2025, Nov 19 05:00

Stop Azure OpenAI 404s in LangChain: AzureChatOpenAI is required for gpt‑4o and other chat models

Getting 404 Not Found in LangChain with Azure OpenAI calling gpt‑4o? Use AzureChatOpenAI for modern chat models; AzureOpenAI is only for text completions.

Using LangChain with Azure OpenAI can be deceptively easy—until a minor mismatch between client and model family turns into a head‑scratcher. A common case: the same configuration works with AzureChatOpenAI but fails with AzureOpenAI, even when you only switch the class. The error typically shows up as a 404 Not Found when calling a modern chat model like gpt-4o-2024-08-06.

Problem setup

The following snippet demonstrates the failing scenario: a call through AzureOpenAI using a gpt-4 class model. The environment variables store your endpoint, key, and API version.

import os
from dotenv import load_dotenv
from langchain_openai import AzureOpenAI

load_dotenv()

endpoint_url = os.getenv("AZURE_ENDPOINT")
access_token = os.getenv("TOOL_KEY")
api_ver = os.getenv("API_VERSION")

text_client = AzureOpenAI(
    azure_endpoint=endpoint_url,
    api_key=access_token,
    api_version=api_ver,
    model="gpt-4o-2024-08-06"
)

result = text_client.invoke("what is 2+3?")
print(result.content)

This returns a 404 and the library surfaces it as:

openai.NotFoundError: Error code: 404 - {'detail': 'Not Found'}

Why this happens

The root cause is a client–model mismatch. AzureChatOpenAI is designed for chat completion models, including newer options like gpt-4o-2024-08-06. AzureOpenAI targets text completion models and does not support chat completion models. That is why the exact same model name works with AzureChatOpenAI but fails with AzureOpenAI.

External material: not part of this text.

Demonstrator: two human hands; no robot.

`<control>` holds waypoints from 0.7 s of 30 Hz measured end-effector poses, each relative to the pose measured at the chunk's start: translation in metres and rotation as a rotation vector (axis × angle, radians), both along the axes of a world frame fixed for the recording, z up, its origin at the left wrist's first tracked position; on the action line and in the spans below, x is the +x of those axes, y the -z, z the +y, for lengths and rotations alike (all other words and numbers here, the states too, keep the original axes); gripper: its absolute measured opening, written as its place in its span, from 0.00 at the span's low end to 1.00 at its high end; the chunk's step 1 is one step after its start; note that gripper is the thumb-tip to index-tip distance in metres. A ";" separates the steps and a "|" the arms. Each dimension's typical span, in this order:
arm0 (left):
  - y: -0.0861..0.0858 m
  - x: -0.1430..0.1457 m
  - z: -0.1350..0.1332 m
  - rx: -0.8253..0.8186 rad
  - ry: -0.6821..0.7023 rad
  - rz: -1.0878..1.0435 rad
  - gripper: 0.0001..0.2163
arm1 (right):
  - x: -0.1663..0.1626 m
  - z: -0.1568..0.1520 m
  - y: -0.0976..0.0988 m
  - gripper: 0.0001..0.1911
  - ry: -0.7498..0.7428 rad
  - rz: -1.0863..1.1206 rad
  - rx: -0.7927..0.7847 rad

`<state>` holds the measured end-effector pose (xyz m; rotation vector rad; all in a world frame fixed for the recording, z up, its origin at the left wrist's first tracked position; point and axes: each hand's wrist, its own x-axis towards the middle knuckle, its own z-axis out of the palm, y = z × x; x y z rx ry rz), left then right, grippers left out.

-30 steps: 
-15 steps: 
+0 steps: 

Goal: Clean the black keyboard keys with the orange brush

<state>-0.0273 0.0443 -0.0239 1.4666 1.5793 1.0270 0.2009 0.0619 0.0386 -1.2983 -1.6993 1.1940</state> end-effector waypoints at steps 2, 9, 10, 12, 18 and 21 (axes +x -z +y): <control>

AzureChatOpenAI supports chat completion models, including newer models like gpt-4o-2024-08-06. AzureOpenAI supports text completion models, but NOT chat completion models (like the new gpt-4 models).

Reference: LangChain docs for Azure OpenAI.

Fix

Use the chat-aware client when calling gpt-4 class models. With AzureChatOpenAI, the same prompt completes successfully.

import os
from dotenv import load_dotenv
from langchain_openai import AzureChatOpenAI

load_dotenv()

endpoint_url = os.getenv("AZURE_ENDPOINT")
access_token = os.getenv("TOOL_KEY")
api_ver = os.getenv("API_VERSION")

chat_client = AzureChatOpenAI(
    azure_endpoint=endpoint_url,
    api_key=access_token,
    api_version=api_ver,
    model="gpt-4o-2024-08-06"
)

reply = chat_client.invoke("what is 2+3?")
print(reply.content)

The response resolves as expected, for example: 2 + 3 equals 5.

Why this matters

Choosing the correct LangChain integration saves time and avoids opaque HTTP errors. Modern gpt-4 family models are chat models, and they require the chat-oriented client. If you wire them to a text completion client, you get a Not Found response even though the endpoint and credentials are correct.

Takeaways

Pair models with the right client: use AzureChatOpenAI for gpt-4 class chat models such as gpt-4o-2024-08-06, and reserve AzureOpenAI for text completion models. If you see a 404 from AzureOpenAI while calling a gpt‑4 model, switch to AzureChatOpenAI. When in doubt, check the LangChain integration docs to confirm which model families a client supports.